═══ GIVEN MATERIAL
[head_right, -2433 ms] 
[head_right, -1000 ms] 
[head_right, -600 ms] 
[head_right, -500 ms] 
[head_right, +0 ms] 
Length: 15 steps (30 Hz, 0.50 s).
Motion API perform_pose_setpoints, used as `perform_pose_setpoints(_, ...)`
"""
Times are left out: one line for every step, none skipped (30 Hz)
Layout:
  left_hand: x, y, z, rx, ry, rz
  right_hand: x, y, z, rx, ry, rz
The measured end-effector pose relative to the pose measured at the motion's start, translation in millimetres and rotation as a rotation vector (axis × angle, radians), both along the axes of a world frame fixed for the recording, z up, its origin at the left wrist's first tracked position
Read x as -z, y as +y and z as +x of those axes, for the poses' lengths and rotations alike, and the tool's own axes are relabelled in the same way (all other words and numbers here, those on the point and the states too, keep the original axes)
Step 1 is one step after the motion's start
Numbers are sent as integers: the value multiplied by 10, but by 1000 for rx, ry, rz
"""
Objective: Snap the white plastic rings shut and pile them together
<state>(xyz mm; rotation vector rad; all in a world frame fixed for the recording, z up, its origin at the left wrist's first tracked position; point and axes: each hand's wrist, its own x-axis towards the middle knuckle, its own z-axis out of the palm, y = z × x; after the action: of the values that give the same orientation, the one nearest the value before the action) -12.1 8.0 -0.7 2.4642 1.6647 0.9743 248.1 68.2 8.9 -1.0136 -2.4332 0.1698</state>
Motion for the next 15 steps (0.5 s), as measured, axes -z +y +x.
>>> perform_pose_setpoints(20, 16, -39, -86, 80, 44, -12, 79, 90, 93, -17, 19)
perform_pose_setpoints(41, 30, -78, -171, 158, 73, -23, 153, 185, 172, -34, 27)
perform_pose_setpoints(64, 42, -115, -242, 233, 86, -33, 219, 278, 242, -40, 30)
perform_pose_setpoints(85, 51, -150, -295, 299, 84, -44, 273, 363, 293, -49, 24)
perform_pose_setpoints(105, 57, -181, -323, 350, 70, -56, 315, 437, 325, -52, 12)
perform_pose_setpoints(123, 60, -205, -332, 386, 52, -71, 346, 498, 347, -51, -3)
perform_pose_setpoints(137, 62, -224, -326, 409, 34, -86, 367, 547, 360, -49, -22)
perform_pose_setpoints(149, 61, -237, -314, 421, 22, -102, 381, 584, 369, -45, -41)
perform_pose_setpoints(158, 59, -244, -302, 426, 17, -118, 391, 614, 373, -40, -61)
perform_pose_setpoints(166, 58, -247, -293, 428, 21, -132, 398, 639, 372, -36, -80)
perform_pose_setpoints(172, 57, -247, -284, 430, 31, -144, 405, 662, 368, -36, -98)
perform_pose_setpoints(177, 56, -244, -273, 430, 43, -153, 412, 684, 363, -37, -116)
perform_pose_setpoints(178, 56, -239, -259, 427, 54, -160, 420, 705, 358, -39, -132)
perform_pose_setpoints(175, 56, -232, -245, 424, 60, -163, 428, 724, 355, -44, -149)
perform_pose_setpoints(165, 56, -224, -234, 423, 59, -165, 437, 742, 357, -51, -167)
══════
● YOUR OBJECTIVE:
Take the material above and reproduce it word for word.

● COMPLETED TASK:
[head_right, -2433 ms] 
[head_right, -1000 ms] 
[head_right, -600 ms] 
[head_right, -500 ms] 
[head_right, +0 ms] 
Length: 15 steps (30 Hz, 0.50 s).
Motion API perform_pose_setpoints, used as `perform_pose_setpoints(_, ...)`
"""
Times are left out: one line for every step, none skipped (30 Hz)
Layout:
  left_hand: x, y, z, rx, ry, rz
  right_hand: x, y, z, rx, ry, rz
The measured end-effector pose relative to the pose measured at the motion's start, translation in millimetres and rotation as a rotation vector (axis × angle, radians), both along the axes of a world frame fixed for the recording, z up, its origin at the left wrist's first tracked position
Read x as -z, y as +y and z as +x of those axes, for the poses' lengths and rotations alike, and the tool's own axes are relabelled in the same way (all other words and numbers here, those on the point and the states too, keep the original axes)
Step 1 is one step after the motion's start
Numbers are sent as integers: the value multiplied by 10, but by 1000 for rx, ry, rz
"""
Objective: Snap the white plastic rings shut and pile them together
<state>(xyz mm; rotation vector rad; all in a world frame fixed for the recording, z up, its origin at the left wrist's first tracked position; point and axes: each hand's wrist, its own x-axis towards the middle knuckle, its own z-axis out of the palm, y = z × x; after the action: of the values that give the same orientation, the one nearest the value before the action) -12.1 8.0 -0.7 2.4642 1.6647 0.9743 248.1 68.2 8.9 -1.0136 -2.4332 0.1698</state>
Motion for the next 15 steps (0.5 s), as measured, axes -z +y +x.
>>> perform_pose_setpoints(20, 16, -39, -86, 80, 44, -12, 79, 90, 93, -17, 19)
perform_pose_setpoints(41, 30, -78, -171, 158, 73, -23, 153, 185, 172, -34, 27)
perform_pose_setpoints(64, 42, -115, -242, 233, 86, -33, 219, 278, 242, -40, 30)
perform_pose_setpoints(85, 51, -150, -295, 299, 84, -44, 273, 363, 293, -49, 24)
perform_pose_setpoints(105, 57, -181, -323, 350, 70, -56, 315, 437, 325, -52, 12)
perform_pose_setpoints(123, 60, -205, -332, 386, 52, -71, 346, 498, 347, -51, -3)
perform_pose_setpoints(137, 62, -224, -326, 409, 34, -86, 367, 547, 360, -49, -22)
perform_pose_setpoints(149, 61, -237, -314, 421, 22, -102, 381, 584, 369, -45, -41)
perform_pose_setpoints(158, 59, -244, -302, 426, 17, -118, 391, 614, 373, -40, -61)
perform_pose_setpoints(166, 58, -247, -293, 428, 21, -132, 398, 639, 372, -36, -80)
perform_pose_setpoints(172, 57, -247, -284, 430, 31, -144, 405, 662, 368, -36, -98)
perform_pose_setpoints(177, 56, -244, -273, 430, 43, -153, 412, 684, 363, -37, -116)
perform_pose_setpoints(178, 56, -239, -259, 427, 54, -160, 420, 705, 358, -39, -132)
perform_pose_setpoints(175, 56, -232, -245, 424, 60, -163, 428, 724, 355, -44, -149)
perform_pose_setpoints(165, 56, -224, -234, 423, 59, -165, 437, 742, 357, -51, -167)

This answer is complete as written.